MMSD says fall instruction to be hybrid of virtual, in-person learning, but detailed plans not yet available

Spokesman: 'Our approach to the fall will be flexible, nimble and with equity and safety at the center'
A Madison Metropolitan School District sign
Copyright 2019 by Channel 3000. All rights reserved. This material may not be published, broadcast, rewritten or redistributed.

MADISON, Wis. — The Madison Metropolitan School District is planning a combination of in-person and online instruction for the fall, according to a statement Monday.

MMSD spokesman Tim LeMonds said the district plan for the fall will be a hybrid solution. District officials are also analyzing lessons learned from the district’s virtual-instruction spring semester and virtual-learning feedback from parents, students and teachers.

“This hybrid approach will include both virtual and in-person instruction, while remaining committed to ensure we continue to provide a higher quality and stronger plan of support to our community during these uncertain times,” LeMonds said.

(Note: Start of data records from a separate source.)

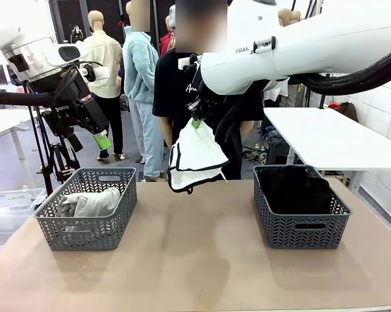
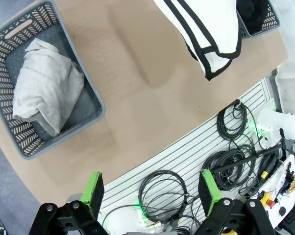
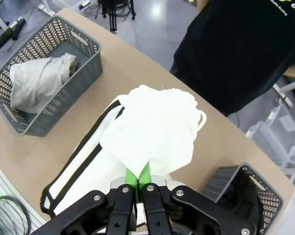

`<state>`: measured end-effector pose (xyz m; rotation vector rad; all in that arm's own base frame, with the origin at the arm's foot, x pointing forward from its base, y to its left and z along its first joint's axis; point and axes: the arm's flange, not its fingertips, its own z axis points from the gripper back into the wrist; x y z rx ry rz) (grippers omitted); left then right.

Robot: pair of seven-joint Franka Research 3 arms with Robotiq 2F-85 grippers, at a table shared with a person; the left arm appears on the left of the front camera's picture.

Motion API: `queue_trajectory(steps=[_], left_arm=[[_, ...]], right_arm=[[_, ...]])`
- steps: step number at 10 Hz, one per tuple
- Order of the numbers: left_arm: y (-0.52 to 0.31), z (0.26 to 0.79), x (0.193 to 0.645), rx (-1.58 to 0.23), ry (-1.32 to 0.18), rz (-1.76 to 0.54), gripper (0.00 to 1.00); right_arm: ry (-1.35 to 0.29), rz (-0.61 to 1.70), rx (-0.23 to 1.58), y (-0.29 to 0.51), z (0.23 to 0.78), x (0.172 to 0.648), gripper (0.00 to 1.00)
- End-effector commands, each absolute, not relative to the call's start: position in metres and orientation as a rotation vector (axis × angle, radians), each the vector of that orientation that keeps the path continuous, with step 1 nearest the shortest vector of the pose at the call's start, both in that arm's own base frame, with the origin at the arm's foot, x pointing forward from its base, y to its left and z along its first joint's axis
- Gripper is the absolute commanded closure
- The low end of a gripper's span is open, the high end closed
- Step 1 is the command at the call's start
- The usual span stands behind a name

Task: Sort the tops and bottoms.
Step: Lift clothes from the center of the table with your right hand, then sort the clothes according to human instructions.

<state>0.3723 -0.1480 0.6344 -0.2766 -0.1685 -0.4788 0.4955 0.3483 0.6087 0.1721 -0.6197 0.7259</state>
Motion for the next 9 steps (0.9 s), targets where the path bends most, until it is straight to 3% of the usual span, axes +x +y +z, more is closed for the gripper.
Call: queue_trajectory(steps=[1,9], left_arm=[[-0.1458,0.6352,0.3726,-0.286,-0.171,-0.476,0.0],[-0.1458,0.6352,0.3726,-0.286,-0.171,-0.476,0.0]], right_arm=[[-0.628,0.724,0.171,0.3467,0.6122,0.495,1.0],[-0.628,0.724,0.171,0.3467,0.6122,0.495,1.0]])
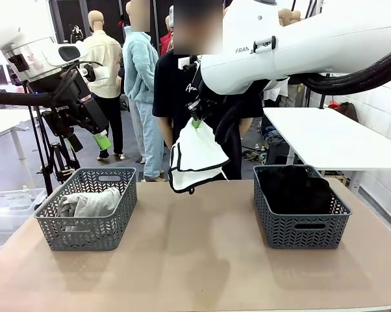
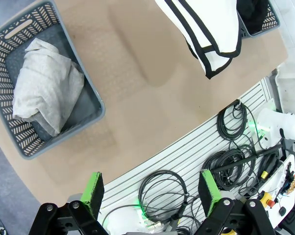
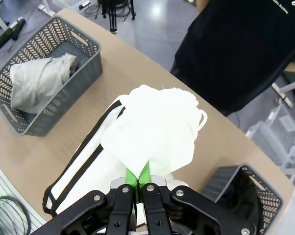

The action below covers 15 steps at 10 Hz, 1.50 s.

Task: Sort the tops and bottoms.
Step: Sort the clothes according to human instructions.

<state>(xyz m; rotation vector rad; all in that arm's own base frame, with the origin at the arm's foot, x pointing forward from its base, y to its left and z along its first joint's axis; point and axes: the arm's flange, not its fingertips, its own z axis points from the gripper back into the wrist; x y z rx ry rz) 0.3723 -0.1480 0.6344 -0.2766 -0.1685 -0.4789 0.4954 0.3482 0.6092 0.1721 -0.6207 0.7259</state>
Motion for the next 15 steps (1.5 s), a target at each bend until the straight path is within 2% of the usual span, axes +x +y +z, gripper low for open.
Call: queue_trajectory(steps=[1,15], left_arm=[[-0.1458,0.6352,0.3726,-0.286,-0.171,-0.476,0.0],[-0.1458,0.6352,0.3726,-0.286,-0.171,-0.476,0.0]], right_arm=[[-0.628,0.724,0.171,0.3467,0.6122,0.495,1.0],[-0.628,0.724,0.171,0.3467,0.6122,0.495,1.0]])
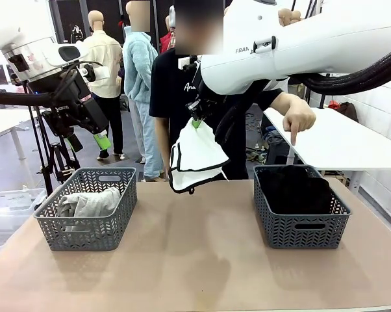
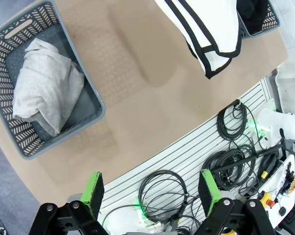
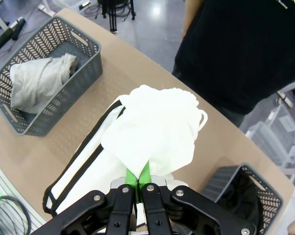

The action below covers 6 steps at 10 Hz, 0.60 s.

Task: Sort the tops and bottoms.
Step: Sort the clothes according to human instructions.

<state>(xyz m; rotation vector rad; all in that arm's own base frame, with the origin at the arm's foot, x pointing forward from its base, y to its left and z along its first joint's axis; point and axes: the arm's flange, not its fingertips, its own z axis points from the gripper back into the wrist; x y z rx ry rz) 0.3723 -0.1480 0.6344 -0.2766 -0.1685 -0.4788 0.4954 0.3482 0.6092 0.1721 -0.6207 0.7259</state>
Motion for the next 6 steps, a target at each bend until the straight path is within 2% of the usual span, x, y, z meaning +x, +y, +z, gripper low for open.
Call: queue_trajectory(steps=[1,6], left_arm=[[-0.1458,0.6352,0.3726,-0.286,-0.171,-0.476,0.0],[-0.1458,0.6352,0.3726,-0.286,-0.171,-0.476,0.0]], right_arm=[[-0.628,0.724,0.171,0.3467,0.6122,0.495,1.0],[-0.621,0.726,0.172,0.3482,0.6092,0.4954,1.0]])
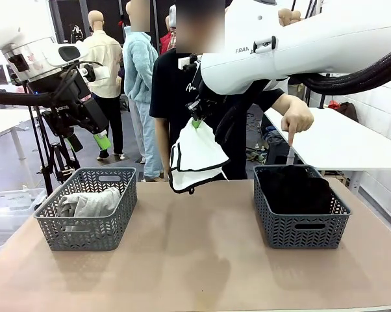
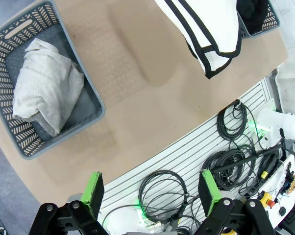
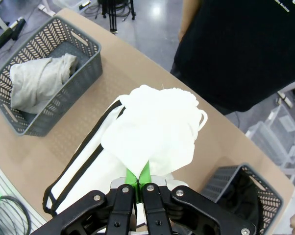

The Wisconsin Department of Public Instruction released guidance Monday on what educators should consider in the coming school year amid the coronavirus pandemic. The new 87-page plan, called Education Forward, doesn’t require school districts and individual schools to follow certain recommendations. Instead, it serves as a road map for administrators and educators, and leaves decisions to be made by districts.

DPI recommended each teacher should have no more than 10 students, and that schools hold in-person classes as few as two days a week. DPI also said its guidance will evolve as more is known.

Madison district officials said they are looking closely at the DPI guidelines and working to align their plans with them.

“The nature of COVID-19 presents many unknowns, and our approach to the fall will be flexible, nimble and with equity and safety at the center,” LeMonds said. “Considering these unknowns, our plan will also incorporate many contingencies, including responding to any resurgence of COVID-19 risk levels, school closures and the district’s ability to make a quick and smooth transition into a full virtual learning environment if needed.”

In the statement, LeMonds also acknowledged that student families and staff will need details to plan for fall schedules.

“We recognize our communities’ need for details and the impact it will have on planning around things like daycare, transportation and adjusting work schedules,” LeMonds said. “We also recognize the wide range of economic impact these decisions have, especially on our families and the business community.”

MMSD officials said they will share more detail on the district’s plan for the fall “as soon as possible.”